Your assignment> Only the lines from the one containing "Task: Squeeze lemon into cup" through the end of the listing are to be transcribed, exactly and with both ends included.

□ □ □ □ □

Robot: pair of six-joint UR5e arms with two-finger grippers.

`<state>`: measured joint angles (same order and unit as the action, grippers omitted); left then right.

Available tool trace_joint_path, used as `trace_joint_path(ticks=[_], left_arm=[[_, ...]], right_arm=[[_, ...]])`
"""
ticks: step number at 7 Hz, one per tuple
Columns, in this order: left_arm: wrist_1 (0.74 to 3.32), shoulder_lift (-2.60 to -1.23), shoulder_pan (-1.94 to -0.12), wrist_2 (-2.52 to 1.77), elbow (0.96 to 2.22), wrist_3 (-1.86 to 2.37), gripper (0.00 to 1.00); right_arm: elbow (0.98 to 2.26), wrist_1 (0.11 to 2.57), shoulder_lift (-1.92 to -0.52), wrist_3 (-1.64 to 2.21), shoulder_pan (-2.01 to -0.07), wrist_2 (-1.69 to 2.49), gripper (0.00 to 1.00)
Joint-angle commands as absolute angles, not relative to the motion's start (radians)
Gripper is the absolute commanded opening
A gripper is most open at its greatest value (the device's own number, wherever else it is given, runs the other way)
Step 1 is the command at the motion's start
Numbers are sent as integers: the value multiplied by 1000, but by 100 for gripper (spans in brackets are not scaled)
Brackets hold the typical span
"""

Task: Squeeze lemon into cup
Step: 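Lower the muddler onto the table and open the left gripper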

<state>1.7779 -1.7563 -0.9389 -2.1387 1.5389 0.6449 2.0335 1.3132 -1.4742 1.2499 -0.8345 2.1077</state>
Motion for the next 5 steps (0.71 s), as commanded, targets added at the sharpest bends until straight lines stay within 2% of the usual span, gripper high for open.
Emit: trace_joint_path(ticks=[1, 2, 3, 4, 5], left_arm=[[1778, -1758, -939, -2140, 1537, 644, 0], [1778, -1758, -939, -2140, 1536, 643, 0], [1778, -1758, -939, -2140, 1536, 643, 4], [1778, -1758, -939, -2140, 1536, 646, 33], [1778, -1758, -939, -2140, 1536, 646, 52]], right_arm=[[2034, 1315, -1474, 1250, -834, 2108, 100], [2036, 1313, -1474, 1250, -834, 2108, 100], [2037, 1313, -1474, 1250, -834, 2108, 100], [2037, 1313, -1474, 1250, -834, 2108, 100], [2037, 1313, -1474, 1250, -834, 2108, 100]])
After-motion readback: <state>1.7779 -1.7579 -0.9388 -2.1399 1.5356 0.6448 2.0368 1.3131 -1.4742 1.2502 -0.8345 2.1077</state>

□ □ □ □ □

Written reply>
Task: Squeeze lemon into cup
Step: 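Lower the muddler onto the table and open the left gripper
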
<state>1.7779 -1.7563 -0.9389 -2.1387 1.5389 0.6449 2.0335 1.3132 -1.4742 1.2499 -0.8345 2.1077</state>
Motion for the next 5 steps (0.71 s), as commanded, targets added at the sharpest bends until straight lines stay within 2% of the usual span, gripper high for open.
Emit: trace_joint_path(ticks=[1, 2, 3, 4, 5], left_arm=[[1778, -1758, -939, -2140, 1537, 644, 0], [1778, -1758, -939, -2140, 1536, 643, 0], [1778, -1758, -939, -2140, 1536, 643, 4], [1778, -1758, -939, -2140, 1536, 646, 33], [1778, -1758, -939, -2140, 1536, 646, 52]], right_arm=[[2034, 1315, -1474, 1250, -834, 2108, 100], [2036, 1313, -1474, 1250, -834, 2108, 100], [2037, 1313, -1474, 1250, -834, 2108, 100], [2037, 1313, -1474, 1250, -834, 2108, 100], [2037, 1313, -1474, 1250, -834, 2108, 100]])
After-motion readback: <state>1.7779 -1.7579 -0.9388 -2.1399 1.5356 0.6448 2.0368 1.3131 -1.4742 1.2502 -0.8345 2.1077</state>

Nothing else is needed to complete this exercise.